En 1919, Charles Richet écrit un ouvrage hors de ses spécialités - c'est toujours dangereux mais chacun se frotte les mais quand le texte va dans son sens -, L'homme stupide, où il dit que les tortues, les écureuils et les singes sont bien au-dessus des Nègres dans La hiérarchie des intelligences (Le Monde du 14 mars).

Mais Richet était un grand médecin et ses propos racistes étaient plus que monnaie courante à l'époque.
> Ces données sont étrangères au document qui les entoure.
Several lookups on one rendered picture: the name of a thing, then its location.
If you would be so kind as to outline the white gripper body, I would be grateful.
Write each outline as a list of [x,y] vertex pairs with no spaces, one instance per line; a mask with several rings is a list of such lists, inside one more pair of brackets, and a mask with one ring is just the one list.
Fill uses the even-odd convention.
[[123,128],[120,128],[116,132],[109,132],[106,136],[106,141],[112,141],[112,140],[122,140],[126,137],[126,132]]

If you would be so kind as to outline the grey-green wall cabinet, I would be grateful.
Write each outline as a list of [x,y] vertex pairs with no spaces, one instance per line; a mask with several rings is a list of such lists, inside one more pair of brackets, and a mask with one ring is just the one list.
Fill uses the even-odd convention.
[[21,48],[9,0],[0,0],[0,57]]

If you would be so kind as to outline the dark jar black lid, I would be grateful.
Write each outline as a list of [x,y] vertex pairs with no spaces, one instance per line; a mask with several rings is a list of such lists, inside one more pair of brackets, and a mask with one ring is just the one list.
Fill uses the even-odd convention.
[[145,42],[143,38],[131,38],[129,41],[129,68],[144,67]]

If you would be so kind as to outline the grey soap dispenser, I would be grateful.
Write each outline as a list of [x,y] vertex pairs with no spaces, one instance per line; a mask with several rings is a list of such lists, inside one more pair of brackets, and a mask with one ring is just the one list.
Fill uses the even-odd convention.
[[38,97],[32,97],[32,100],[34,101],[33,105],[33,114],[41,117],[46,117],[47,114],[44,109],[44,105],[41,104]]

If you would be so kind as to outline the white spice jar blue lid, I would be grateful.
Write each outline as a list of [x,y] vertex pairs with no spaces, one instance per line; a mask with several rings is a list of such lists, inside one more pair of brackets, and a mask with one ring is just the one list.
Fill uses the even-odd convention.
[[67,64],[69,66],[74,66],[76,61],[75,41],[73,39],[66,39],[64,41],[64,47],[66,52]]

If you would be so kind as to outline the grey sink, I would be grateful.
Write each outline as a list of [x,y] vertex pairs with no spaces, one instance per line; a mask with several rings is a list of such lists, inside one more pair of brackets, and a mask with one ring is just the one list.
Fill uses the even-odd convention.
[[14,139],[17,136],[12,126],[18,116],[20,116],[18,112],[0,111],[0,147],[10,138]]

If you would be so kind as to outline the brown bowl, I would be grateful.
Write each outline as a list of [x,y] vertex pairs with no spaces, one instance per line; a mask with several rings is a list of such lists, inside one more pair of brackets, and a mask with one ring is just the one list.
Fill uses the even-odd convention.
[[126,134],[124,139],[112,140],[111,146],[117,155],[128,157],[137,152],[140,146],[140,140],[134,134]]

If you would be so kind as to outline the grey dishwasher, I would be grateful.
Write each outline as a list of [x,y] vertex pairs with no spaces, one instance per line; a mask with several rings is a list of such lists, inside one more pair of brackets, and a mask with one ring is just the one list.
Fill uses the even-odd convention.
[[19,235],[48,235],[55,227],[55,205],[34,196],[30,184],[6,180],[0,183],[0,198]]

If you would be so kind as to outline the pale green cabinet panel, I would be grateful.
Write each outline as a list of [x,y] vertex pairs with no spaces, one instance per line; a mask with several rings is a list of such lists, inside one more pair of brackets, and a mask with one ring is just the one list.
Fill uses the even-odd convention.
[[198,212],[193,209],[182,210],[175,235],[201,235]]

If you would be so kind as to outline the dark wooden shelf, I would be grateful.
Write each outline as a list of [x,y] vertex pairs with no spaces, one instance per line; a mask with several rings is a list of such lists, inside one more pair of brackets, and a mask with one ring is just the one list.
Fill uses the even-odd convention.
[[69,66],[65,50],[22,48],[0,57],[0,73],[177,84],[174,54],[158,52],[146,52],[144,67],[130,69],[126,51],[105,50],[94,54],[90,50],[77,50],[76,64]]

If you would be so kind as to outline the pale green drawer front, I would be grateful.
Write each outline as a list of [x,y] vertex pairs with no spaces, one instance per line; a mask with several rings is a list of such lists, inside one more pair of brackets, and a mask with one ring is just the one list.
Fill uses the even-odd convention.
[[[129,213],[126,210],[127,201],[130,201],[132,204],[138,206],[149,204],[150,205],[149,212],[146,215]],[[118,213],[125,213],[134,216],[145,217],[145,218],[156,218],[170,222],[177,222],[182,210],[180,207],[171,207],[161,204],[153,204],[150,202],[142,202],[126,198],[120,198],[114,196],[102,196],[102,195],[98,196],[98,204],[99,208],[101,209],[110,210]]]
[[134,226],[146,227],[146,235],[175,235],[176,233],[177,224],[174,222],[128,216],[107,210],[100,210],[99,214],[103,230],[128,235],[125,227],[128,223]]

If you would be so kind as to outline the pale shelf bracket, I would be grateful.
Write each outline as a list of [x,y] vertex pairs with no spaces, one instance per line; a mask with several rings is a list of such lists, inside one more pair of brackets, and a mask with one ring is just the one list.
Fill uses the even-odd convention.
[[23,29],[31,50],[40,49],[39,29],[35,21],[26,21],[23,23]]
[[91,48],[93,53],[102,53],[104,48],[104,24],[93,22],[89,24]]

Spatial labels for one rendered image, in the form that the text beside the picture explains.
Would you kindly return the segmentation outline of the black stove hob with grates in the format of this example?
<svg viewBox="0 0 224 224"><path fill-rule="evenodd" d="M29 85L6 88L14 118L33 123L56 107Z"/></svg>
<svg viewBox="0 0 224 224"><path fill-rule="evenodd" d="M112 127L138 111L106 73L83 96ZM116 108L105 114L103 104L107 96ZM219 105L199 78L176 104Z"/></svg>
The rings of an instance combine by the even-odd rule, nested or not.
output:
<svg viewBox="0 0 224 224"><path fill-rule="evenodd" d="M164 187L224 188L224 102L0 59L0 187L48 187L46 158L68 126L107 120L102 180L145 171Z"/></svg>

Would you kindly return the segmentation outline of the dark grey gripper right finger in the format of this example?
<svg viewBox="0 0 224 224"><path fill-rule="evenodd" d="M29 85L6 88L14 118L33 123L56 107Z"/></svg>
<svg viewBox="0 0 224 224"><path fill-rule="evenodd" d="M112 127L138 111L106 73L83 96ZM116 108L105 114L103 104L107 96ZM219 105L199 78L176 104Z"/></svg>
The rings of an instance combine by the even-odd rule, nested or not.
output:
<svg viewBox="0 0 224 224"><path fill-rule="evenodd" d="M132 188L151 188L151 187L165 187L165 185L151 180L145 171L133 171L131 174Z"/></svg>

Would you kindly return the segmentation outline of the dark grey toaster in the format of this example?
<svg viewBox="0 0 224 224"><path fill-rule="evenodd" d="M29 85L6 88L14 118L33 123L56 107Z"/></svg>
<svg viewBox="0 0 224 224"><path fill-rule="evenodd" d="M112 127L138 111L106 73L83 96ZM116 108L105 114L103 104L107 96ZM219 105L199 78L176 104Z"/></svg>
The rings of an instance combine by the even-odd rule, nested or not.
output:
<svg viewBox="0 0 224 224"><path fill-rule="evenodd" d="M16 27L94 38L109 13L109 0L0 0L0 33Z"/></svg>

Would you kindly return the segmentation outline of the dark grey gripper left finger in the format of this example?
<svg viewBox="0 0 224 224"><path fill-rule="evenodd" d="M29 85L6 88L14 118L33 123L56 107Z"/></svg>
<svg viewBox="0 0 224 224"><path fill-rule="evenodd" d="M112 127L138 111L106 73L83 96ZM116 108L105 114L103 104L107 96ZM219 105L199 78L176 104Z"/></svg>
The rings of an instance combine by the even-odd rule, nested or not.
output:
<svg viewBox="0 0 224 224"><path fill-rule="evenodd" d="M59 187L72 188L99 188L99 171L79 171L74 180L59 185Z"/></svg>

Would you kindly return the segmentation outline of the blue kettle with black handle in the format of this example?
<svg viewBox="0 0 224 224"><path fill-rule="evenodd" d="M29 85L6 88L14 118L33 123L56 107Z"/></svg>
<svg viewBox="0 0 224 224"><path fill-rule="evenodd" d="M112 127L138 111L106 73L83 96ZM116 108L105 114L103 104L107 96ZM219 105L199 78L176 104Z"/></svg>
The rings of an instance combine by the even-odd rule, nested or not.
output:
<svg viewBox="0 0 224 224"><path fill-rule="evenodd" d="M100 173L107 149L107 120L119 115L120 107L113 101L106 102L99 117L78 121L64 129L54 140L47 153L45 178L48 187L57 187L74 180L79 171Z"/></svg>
30.000 personnes - on voit l'orchestration - ont réclamé le retrait de l'appellation et aucun homme politique ne pouvait tenir tête à cela dans l'ambiance qui est la nôtre.

Didier Reynders s'est déguisé en Noiraud pour faire une quête de charité dans Bruxelles. La presse française (François Baudonnet de France 2) y a vu un outrage à l'Afrique et un tweet de Mia Farrow de même sens a été répercuté des dizaines de milliers de fois (Le Soir du 19 mars, Le Monde du 4 avril). La coutume date de 1876. Elle comporte un aspect carnaval et nul ne peut contester la volonté de départ des gens "chics" que sont les Noirauds de ne pas être reconnus.

A ce compte, l'armée n'a qu'à bien se tenir : dans certaines circonstances, les soldats de l'infanterie se noircissent le visage pour améliorer le camouflage mais ce sera sans doute bientôt interdit pour ne pas offenser l'Afrique.

On a beau manger des homards, un artiste qui en tue un sur scène est objet de scandale. Ainsi de Rodrigo Garcia au Centre dramatique de Montpellier (Libération du 9 avril, Le Monde du 11 avril).

journaliste de Vivacité Charleroi a des ennuis. Rendu furieux par une instruction commandant de baisser le niveau des émissions, il a protesté contre une information qui ne serait plus que pour les "barakis", terme qu'on lui a reproché. Il a tout une histoire en Hainaut et est devenu purement humoristisque. Il est utilisé uniquement au second degré.

Mieux vaut être ignorant et totalement imperméable à l'humour pour condamner (Le Soir du 9 avril).

Plus grave et plus sérieux. C'est une illusion de croire que les musées, lieux voués à la conservation du passé (et au fond même les musées d'art contemporain sont dans ce cas) ne seraient jamais touchés par l'obsession de dissimuler ou d'effacer ce passé.

Le retrait des scalps autrefois exposés au Musée national de l'Indien américain (j'ai encore vu de mes propres yeux en 1994 le panneau annonçant ce retrait quand le musée était à New York) et les récriminations sur les dépouilles humaines suffisent à le montrer.

Plus insidieux encore, le Rijksmuseum d'Amsterdam va rayer de ses descriptions, cartels et autres documents tous les mots "malsonnants" comme "Nègre" (remplacé par marron), "indiens" (remplacé par populations indigènes) et ..."Hottentots". Même dans l'intitulé, parfois multiséculaire, des tableaux, tout sera éradiqué (Le Monde du 29 décembre).

Rien ni personne dans le passé ne peut avoir contrarié nos idées d'aujourd'hui et plus personne ne peut savoir que les Occidentaux - dans le raisonnement au moins simpliste de ceux qui veulent cet effacement - ont méprisé les autres.

En outre suivre l'histoire des pièces va devenir très compliqué et strictement réservé à une partie des spécialistes. Le Musée de l'Afrique centrale de Tervueren est décidé à suivre le mouvement (Le Soir du 29 décembre). N'y verra-t-on plus bientôt que des gentils blancs qui n'ont pas utilisé de gros mots ?

Je m'en voudrais de ne pas terminer sur les méfaits d'une certaines laïcité française. Une affiche apposée dans les couloirs du métro parisien annonçait un concert du groupe "Les prêtres" (ainsi nommé parce que composé de prêtres), en indiquant qu'il aurait lieu "au profit des chrétiens d'Orient".

La RATP a fini par interdire cette promotion parce qu'elle serait contraire à la neutralité des services publics (Libération du 7 avril, Le Figaro des 2 et 9 avril).

Les tribunaux devront trancher. N'est-ce pas de l'intolérance intégriste laïque... à moins qu'elle ne masque la peur panique des musulmans?

2015 a été une année beaucoup plus que sombre pour la liberté d'expression. La plupart crient qu'ils ne cèderont pas devant l'intolérance armée mais les faits observables disent le contraire.